Beijing, Radio Bharata Online - Juru Bicara Kementerian Luar Negeri Tiongkok, Wang Wenbin, pada konferensi pers hari Selasa (9/5) di Beijing mengatakan Tiongkok bersedia bekerja sama dengan Inggris untuk mempromosikan pembangunan hubungan bilateral yang berkelanjutan, sehat dan stabil. 

Wang membuat pernyataan tersebut ketika diminta untuk berbagi rincian soal kunjungan Wakil Presiden Tiongkok, Han Zheng, ke Inggris, di mana ia menghadiri upacara penobatan Raja Charles III dan kegiatan terkait di London dari hari Jum'at (5/5) hingga Sabtu (6/5).

Han, yang juga merupakan perwakilan khusus Presiden Tiongkok, Xi Jinping, menyampaikan ucapan selamat yang tulus dan harapan terbaik kepada Raja Charles III dan Ratu Camilla, keluarga kerajaan Inggris dan rakyat Inggris, serta berterima kasih kepada pihak Inggris atas pengaturan yang bijaksana untuk kunjungannya ke negara tersebut.

Charles III meminta Han untuk menyampaikan terima kasih yang tulus dan salam hangat kepada Presiden Xi, berterima kasih kepada presiden dan istrinya Profesor Peng Liyuan karena mengirimkan pesan ucapan selamat kepadanya dan Ratu, dan menyambut kehadiran Han pada upacara penobatan sebagai perwakilan khusus Presiden Xi.

Dalam kunjungannya, Han juga melakukan pertemuan singkat dengan Perdana Menteri Inggris, Rishi Sunak, Pangeran William dari Wales, dan mengadakan pembicaraan dengan Wakil Perdana Menteri Oliver Dowden.

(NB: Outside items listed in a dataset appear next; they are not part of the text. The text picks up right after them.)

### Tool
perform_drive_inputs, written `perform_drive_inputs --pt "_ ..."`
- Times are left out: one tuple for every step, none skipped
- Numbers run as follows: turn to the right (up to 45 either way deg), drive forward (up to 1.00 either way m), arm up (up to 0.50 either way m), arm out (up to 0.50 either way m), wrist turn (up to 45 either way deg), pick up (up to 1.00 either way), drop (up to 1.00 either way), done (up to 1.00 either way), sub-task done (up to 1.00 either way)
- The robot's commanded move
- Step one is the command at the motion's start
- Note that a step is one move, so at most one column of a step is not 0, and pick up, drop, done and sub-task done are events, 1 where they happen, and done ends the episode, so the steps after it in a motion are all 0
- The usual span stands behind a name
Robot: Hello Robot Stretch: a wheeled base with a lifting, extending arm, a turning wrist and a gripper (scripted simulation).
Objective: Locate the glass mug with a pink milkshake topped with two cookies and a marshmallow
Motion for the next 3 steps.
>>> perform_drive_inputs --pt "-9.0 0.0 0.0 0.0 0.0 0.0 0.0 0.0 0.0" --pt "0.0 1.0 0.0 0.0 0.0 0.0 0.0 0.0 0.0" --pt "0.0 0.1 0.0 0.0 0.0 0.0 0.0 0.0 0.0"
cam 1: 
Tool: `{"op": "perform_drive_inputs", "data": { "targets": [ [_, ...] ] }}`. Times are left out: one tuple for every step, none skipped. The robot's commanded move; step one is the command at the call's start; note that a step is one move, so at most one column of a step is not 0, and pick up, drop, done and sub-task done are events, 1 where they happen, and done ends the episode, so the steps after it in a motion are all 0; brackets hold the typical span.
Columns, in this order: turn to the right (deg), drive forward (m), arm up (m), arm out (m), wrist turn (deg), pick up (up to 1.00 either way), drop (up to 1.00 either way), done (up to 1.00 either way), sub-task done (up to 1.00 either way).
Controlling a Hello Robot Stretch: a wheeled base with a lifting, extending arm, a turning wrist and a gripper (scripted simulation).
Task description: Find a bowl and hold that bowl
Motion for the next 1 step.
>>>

Pada hari Kamis (4/5), Han menghadiri jamuan makan malam yang diselenggarakan oleh komunitas bisnis Tiongkok dan Inggris di London dan menyampaikan pidato.

"Selama pertukaran, Han memperkenalkan situasi dan kebijakan ekonomi Tiongkok saat ini. Memperhatikan bahwa kerja sama Tiongkok-Inggris memiliki potensi yang sangat besar, Han mengatakan kedua pemerintah harus secara aktif menanggapi keinginan perusahaan mereka untuk bekerja sama dan membangun hubungan Tiongkok-Inggris yang stabil sehingga dapat memberikan landasan yang kokoh dan menawarkan lebih banyak dukungan kebijakan untuk kerja sama yang saling menguntungkan," ungkap Wang. 

"Han mengungkapkan harapan bahwa pemerintah Inggris akan menciptakan lingkungan investasi yang terbuka, adil dan tidak diskriminatif untuk perusahaan Tiongkok dan menawarkan lingkungan yang sehat, aman dan nyaman bagi pelajar dan turis Tiongkok di negara tersebut," lanjutnya. 

"Pihak Inggris mengatakan bahwa mereka sangat mementingkan pengembangan hubungan dengan Tiongkok dan berharap untuk memperkuat pertukaran tingkat tinggi dengan Tiongkok. Mencatat bahwa Inggris dan Tiongkok menikmati prospek kerja sama yang luas di bidang-bidang seperti ekonomi hijau dan pembangunan berkelanjutan, mereka menekankan bahwa pihak Inggris juga siap melakukan upaya bersama untuk membangun hubungan yang stabil dan konstruktif, dan membiarkan perusahaan, pelajar, dan turis Tiongkok merasa diterima dan aman," jelas Wang.

"Kunjungan ini merupakan pertemuan tatap muka pertama antara para pemimpin kedua negara sejak berakhirnya 'Dua Sesi' tahunan Tiongkok pada bulan Maret. Pihak Tiongkok melakukan diskusi mendalam dengan berbagai sektor di Inggris, mencapai konsensus luas tentang kerja sama dan mendapatkan hasil yang diinginkan. Tiongkok bersedia bekerja sama dengan Inggris untuk mempromosikan pembangunan hubungan bilateral yang berkelanjutan, sehat, dan stabil," katanya.